I was so taken with Frank Yerby that when school started I went to the library and asked the librarian, “Do we have any books by Mr. Frank Yerby?” She looked at me in a rather peculiar way and pointed out the books. I read them all. I had never seen such a masterful story teller.
One of his books described a river boat – he liked river boats – coming down the Chattahoochee River. I lived only a few miles from that river. I had fished there.

A character standing on the port side of the boat is looking at Georgia and observes: The reason the devil lives in hell is because Georgia’s climate is so bad.
And I Said, Whoaaa. This guy is writing about something I know about and he nailed it.
In all of Frank Yerby’s books that I read, almost hidden behind the rich historical drama of the American south in the 1800S, was a back story of blacks and whites, and of their relationships. He said white people did not understand that raising up black people would not diminish white people.
He was writing about my south, the place where generations of my people had been born and reared. Frank Yerby wept for the south as it was . . . and he hoped beyond hope for the south that he knew would one day be

I thought I had read all of Frank Yerby’s books and then I found one more. This one had a dust jacket and I pulled it from the shelf and turned it over. On the back cover was a picture of Frank Yerby and a biographical sketch.

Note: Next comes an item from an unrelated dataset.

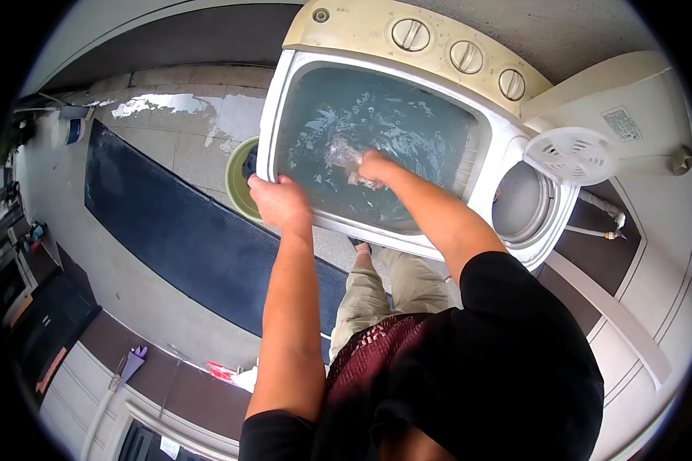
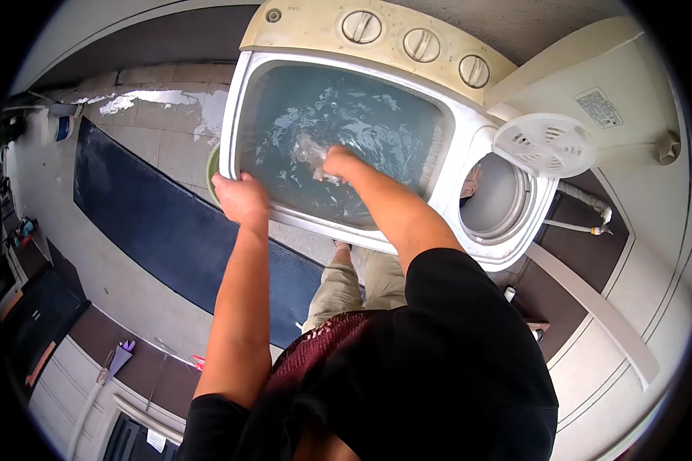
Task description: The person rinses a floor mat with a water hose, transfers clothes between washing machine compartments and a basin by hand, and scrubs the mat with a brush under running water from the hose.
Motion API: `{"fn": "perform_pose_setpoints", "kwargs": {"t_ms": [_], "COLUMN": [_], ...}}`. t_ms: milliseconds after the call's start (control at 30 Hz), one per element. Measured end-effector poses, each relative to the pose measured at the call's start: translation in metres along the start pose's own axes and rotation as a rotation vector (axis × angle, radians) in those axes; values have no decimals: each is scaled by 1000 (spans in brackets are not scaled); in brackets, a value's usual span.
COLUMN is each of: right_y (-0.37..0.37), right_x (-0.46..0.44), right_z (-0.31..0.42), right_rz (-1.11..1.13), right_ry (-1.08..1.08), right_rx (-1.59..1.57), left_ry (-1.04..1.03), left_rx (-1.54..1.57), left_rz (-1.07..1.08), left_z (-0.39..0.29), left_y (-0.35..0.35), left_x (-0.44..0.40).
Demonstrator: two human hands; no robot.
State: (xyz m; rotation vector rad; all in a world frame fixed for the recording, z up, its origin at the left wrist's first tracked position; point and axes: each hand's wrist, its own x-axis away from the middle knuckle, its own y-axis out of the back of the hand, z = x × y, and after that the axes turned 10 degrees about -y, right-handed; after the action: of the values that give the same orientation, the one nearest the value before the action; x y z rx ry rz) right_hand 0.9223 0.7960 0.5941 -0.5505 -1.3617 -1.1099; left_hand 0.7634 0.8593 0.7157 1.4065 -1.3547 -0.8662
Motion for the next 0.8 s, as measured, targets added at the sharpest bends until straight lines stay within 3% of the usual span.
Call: {"fn": "perform_pose_setpoints", "kwargs": {"t_ms": [67,200,267,367,400,433,500,533,600,700,800], "right_y": [7,39,42,49,47,52,47,43,33,7,1], "right_x": [26,131,178,261,279,308,335,335,315,244,218], "right_z": [-25,-75,-116,-164,-180,-185,-199,-209,-230,-273,-285], "right_rz": [-66,-144,-230,-383,-568,-643,-1009,-1023,-1436,-1039,-1163], "right_ry": [-123,-67,209,345,398,322,336,320,195,-196,-326], "right_rx": [-427,-544,-614,-891,-907,-899,-772,-788,-349,-80,-22], "left_ry": [-1,5,-2,5,-8,-21,-25,-1,-24,-32,-46], "left_rx": [4,-14,-29,-21,-20,-20,-19,-19,-27,-18,50], "left_rz": [-3,3,13,38,47,54,96,129,140,149,139], "left_z": [0,0,-2,-4,-1,2,-9,-12,-12,-7,-5], "left_y": [-1,-2,0,4,2,-1,11,16,15,12,10], "left_x": [0,1,4,6,5,4,11,14,17,16,14]}}
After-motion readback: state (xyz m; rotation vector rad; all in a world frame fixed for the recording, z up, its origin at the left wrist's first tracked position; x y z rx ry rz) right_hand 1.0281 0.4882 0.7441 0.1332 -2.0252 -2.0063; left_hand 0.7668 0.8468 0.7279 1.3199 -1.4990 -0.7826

I stared at the photo for a long time. . .seeking another truth. But there was only one truth. Frank Yerby . . . was a black man.

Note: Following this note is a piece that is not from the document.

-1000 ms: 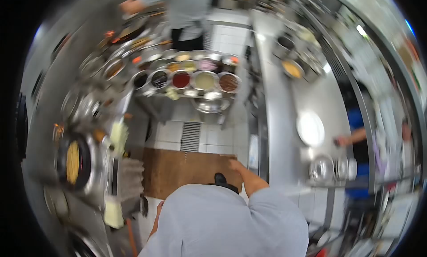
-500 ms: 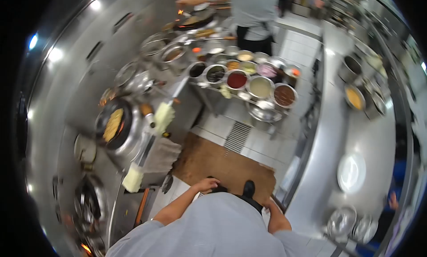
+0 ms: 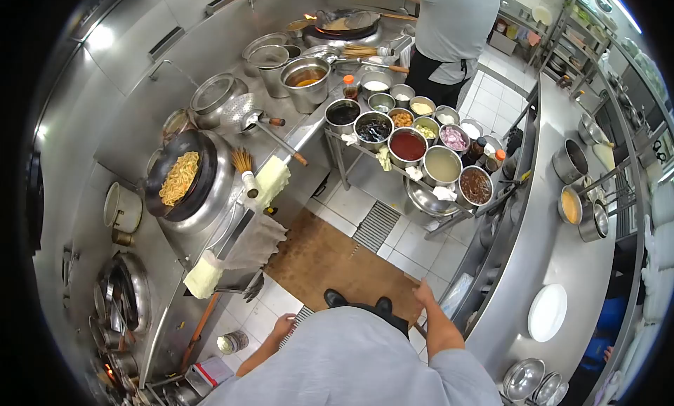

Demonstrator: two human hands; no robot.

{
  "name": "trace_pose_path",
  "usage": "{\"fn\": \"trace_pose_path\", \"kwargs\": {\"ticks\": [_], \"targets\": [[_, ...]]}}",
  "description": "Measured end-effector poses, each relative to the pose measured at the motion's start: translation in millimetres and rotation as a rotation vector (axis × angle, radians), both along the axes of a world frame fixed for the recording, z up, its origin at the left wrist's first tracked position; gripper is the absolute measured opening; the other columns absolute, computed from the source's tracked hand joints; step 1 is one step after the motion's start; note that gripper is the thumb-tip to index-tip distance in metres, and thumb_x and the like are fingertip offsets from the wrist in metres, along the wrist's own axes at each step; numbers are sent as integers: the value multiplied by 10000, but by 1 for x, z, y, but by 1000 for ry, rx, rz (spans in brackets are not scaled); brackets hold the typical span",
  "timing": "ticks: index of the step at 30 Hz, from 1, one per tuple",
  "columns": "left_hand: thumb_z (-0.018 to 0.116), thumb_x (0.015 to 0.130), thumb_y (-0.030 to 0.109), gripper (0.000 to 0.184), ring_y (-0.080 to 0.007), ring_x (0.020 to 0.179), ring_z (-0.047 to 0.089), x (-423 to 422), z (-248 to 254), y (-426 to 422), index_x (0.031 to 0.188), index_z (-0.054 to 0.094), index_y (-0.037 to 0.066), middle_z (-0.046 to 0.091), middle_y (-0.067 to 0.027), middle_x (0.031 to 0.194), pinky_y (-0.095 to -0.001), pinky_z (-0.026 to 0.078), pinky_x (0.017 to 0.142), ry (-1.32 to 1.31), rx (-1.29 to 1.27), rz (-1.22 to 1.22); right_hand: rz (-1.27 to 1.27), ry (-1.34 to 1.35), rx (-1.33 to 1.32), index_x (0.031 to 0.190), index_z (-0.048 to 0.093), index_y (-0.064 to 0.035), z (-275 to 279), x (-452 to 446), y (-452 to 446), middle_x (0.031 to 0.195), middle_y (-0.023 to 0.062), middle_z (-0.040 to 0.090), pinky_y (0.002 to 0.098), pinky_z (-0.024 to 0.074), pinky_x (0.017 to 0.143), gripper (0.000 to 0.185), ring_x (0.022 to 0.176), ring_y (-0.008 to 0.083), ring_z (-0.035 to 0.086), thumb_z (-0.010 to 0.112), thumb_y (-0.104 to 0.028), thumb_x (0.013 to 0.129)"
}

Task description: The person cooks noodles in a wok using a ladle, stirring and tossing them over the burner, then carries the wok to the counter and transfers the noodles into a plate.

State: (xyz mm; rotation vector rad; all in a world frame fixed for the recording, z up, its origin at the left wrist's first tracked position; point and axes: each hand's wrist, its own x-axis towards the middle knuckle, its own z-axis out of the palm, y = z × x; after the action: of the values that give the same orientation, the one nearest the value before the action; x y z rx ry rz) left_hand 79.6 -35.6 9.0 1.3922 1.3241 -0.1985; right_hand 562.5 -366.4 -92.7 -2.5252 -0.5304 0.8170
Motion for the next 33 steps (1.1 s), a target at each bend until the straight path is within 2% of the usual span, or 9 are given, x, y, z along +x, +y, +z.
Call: {"fn": "trace_pose_path", "kwargs": {"ticks": [2, 4, 6, 9, 10, 17, 21, 24, 33], "targets": [[585, 842, 111, 295, -130, 601, 588, -13, -1, -13, 1134, 623, 95, 624, -54, 746, -280, 456, 453, -22, 53, -26, -71, 125, 14, 1462, 208, -34, 48, 35, 53, 1045, 291, 605, 474, 492, 835, 795, 956, 439, 602, 589, -123, 769], [576, 844, 98, 295, -126, 599, 586, -25, 1, -17, 1136, 617, 90, 624, -53, 756, -277, 451, 446, -31, -16, -11, -2, -397, 189, 1469, 209, -46, 64, 57, 91, 1145, 287, 542, 473, 468, 878, 792, 1015, 448, 559, 577, -94, 769], [567, 846, 85, 295, -122, 598, 584, -32, 4, -23, 1137, 611, 86, 624, -53, 766, -273, 446, 439, -41, -78, 26, -114, -276, 148, 1471, 215, -58, 112, 73, 138, 1237, 282, 466, 481, 450, 903, 794, 1071, 454, 519, 570, -72, 761], [528, 876, 75, 288, -124, 589, 580, -45, 16, -12, 1156, 590, 58, 620, -55, 785, -268, 484, 448, -42, 44, 74, -1, -445, 221, 1466, 224, -61, 99, 100, 183, 1270, 268, 433, 492, 456, 884, 782, 1066, 454, 522, 558, -55, 759], [517, 888, 83, 292, -126, 602, 583, -73, -38, -10, 1171, 580, 48, 619, -57, 813, -271, 499, 459, -180, -78, 334, 18, -438, 236, 1466, 224, -61, 111, 104, 204, 1270, 268, 433, 492, 456, 884, 782, 1066, 454, 522, 558, -55, 759], [510, 897, 88, 316, -132, 642, 589, -22, 35, -15, 1210, 542, 52, 617, -64, 864, -268, 487, 468, -97, 35, 767, 225, -413, 377, 1458, 274, -103, 171, 136, 326, 1364, 245, 352, 487, 467, 873, 738, 1058, 466, 534, 525, 8, 772], [540, 870, 99, 359, -134, 698, 589, 16, 40, -53, 1228, 544, 79, 620, -61, 860, -278, 492, 519, -116, -1, 759, 139, -526, 506, 1442, 344, -148, 179, 163, 383, 1362, 250, 351, 456, 432, 955, 731, 1164, 437, 475, 560, -13, 756], [581, 851, 147, 377, -129, 674, 579, 58, 78, -81, 1217, 570, 58, 620, -52, 797, -286, 494, 580, 98, 108, 422, 47, -371, 422, 1436, 346, -147, 174, 181, 409, 1389, 272, 317, 447, 422, 983, 711, 1225, 441, 430, 563, -18, 772], [563, 878, 156, 352, -122, 696, 588, 46, 34, -198, 1218, 552, 65, 635, -45, 824, -259, 483, 599, 48, 218, 398, -23, -322, 436, 1421, 353, -94, 182, 167, 403, 1472, 244, 217, 453, 424, 969, 731, 1216, 453, 441, 578, 13, 734]]}}
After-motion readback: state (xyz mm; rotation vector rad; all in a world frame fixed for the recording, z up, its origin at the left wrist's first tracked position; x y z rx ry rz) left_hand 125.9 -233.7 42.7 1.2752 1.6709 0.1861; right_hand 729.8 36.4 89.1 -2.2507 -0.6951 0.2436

He was from Augusta, Georgia . . . his grandparents had been slaves . . . .his father was a hotel doorman. Frank Yerby had fled to Spain to avoid the racism of his native state . . . of my state. He spoke French and Spanish and his thirty-three books had sold millions of copies. He was one of the most popular novelists in the world.
And he was a black man from Augusta, Georgia.

I knew then why the librarian had looked at me in a peculiar fashion when I said “Mr” Frank Yerby.
A month or so later I was at the farm for Sunday dinner and I told my Aunt Grace that the book she had on the mantel was written by one of the best known writers in the world . . .and that he was a black man from Georgia.

She looked at me and laughed . . . And she said, “Robert, where do you get such foolish ideas?” And I thought here is my dear sweet Aunt Grace, my favorite aunt who loves me deeply, and this is what she thinks of the greatest writer I have ever read.
And I knew I would be leaving my home town.

From Edgar Allen Poe I learned the magic of the English language.
Neither the angles in heaven above
Nor the demons down under the sea
Will ever sever my love from the love
Of the beautiful Annabel Lee

Those haunting rhythms I will take to my grave.

From Frank Yerby I Learned that the story is everything. It is not about the writing, it is about the story. Frank Yerby set me on the path to becoming a writer.
For a poorly educated, wild-rabbit of a boy coming out of rural southwest Georgia in the 1950S . . . you cannot begin to imagine what an impossible dream this was.
You cannot begin to imagine.
But Frank Yerby made me believe I could do it.
Even more important, I learned from Frank Yerby that the ideas I had been taught, the ideas I had grown up with . . . ideas shared by my family, my neighbors, my friends . . even by my teachers . . . just might be wrong.
Frank Yerby changed my life.

Books can do that.

One book can change a life. This library can change the world.

This place where we meet tonight is not just four walls and books. We meet in a holy place. Miracles can happen here.
If one boy or one girl from McIntosh County finds the right book, that boy or that girl, may find a new path in life. The light will go on and that young person will know that his or her life is not pre-ordained; that it is possible to grow up to become a painter, a singer, a teacher, a scientist, a musician, a medical researcher, an astronaut.
You thought I was going to include lawyers, but we have enough of those.

It is possible for a book to carry a child to a new world . . . a bigger world . . . a richer world . . . maybe even a better world.
I know.
I know.

So when the McBees ask you for a contribution, I implore you. . . give more than you think you can afford. Because you are investing in the life of a child . . . you are investing in America’s tomorrows.
Thank you for allowing me to tell my story.